*Try it*.
Nothing but text lines should be duplicated: start with the first line of the listing below and stop after the line holding "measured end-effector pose", omitting pictures.

BEGIN Input data

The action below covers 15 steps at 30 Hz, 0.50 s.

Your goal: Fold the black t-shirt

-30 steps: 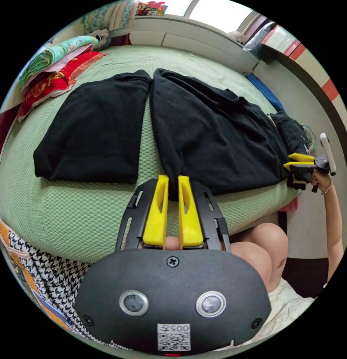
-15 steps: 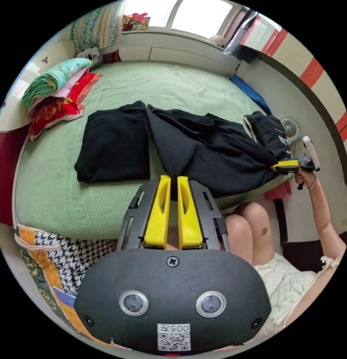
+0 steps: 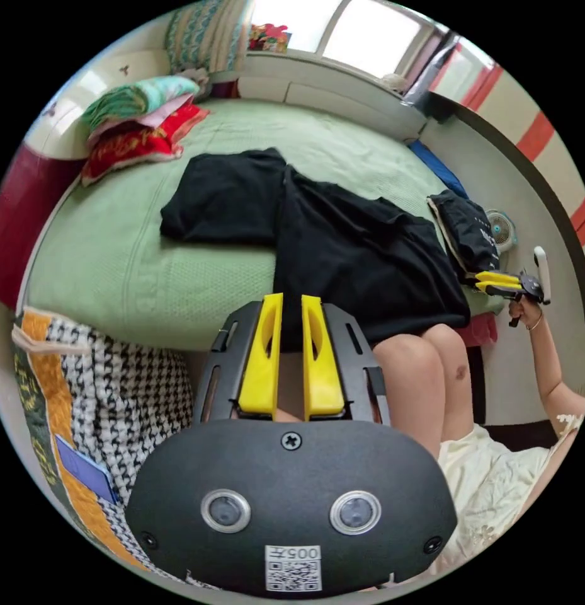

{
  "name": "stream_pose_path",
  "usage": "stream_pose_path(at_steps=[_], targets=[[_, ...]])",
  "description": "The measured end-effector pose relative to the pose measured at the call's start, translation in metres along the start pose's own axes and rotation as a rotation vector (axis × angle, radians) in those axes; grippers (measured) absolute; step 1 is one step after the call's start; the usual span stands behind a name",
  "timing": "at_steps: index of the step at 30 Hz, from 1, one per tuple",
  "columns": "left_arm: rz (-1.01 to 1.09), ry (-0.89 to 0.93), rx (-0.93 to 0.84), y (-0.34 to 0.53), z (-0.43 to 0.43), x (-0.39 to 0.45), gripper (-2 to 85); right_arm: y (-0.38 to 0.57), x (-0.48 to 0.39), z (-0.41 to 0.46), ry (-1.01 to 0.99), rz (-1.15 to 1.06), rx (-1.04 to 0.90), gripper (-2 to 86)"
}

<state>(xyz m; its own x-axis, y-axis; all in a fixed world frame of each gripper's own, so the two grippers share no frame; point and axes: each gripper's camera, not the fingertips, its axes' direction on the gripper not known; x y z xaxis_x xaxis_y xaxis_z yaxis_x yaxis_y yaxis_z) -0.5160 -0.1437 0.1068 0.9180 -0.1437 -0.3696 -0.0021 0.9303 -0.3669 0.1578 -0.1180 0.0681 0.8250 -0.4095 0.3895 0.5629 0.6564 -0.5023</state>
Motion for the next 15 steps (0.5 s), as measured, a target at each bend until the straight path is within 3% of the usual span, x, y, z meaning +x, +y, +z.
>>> stream_pose_path(at_steps=[6, 15], targets=[[0.129, -0.03, 0.058, -0.077, 0.037, 0.049, 10.9, -0.04, 0.0, 0.027, 0.054, -0.074, 0.054, 13.3], [0.103, -0.055, -0.014, -0.168, 0.133, 0.1, 12.8, -0.098, 0.019, 0.09, 0.073, -0.099, 0.061, 12.5]])
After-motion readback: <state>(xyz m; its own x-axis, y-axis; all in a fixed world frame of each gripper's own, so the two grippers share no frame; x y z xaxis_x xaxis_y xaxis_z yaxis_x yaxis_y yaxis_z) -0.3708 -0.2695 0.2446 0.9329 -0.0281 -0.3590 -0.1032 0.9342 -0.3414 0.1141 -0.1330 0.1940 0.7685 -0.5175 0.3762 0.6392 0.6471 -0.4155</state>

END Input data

*Answer for this exercise*.
The action below covers 15 steps at 30 Hz, 0.50 s.

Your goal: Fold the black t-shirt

-30 steps: 
-15 steps: 
+0 steps: 

{
  "name": "stream_pose_path",
  "usage": "stream_pose_path(at_steps=[_], targets=[[_, ...]])",
  "description": "The measured end-effector pose relative to the pose measured at the call's start, translation in metres along the start pose's own axes and rotation as a rotation vector (axis × angle, radians) in those axes; grippers (measured) absolute; step 1 is one step after the call's start; the usual span stands behind a name",

The answer has been given, and the exercise is complete.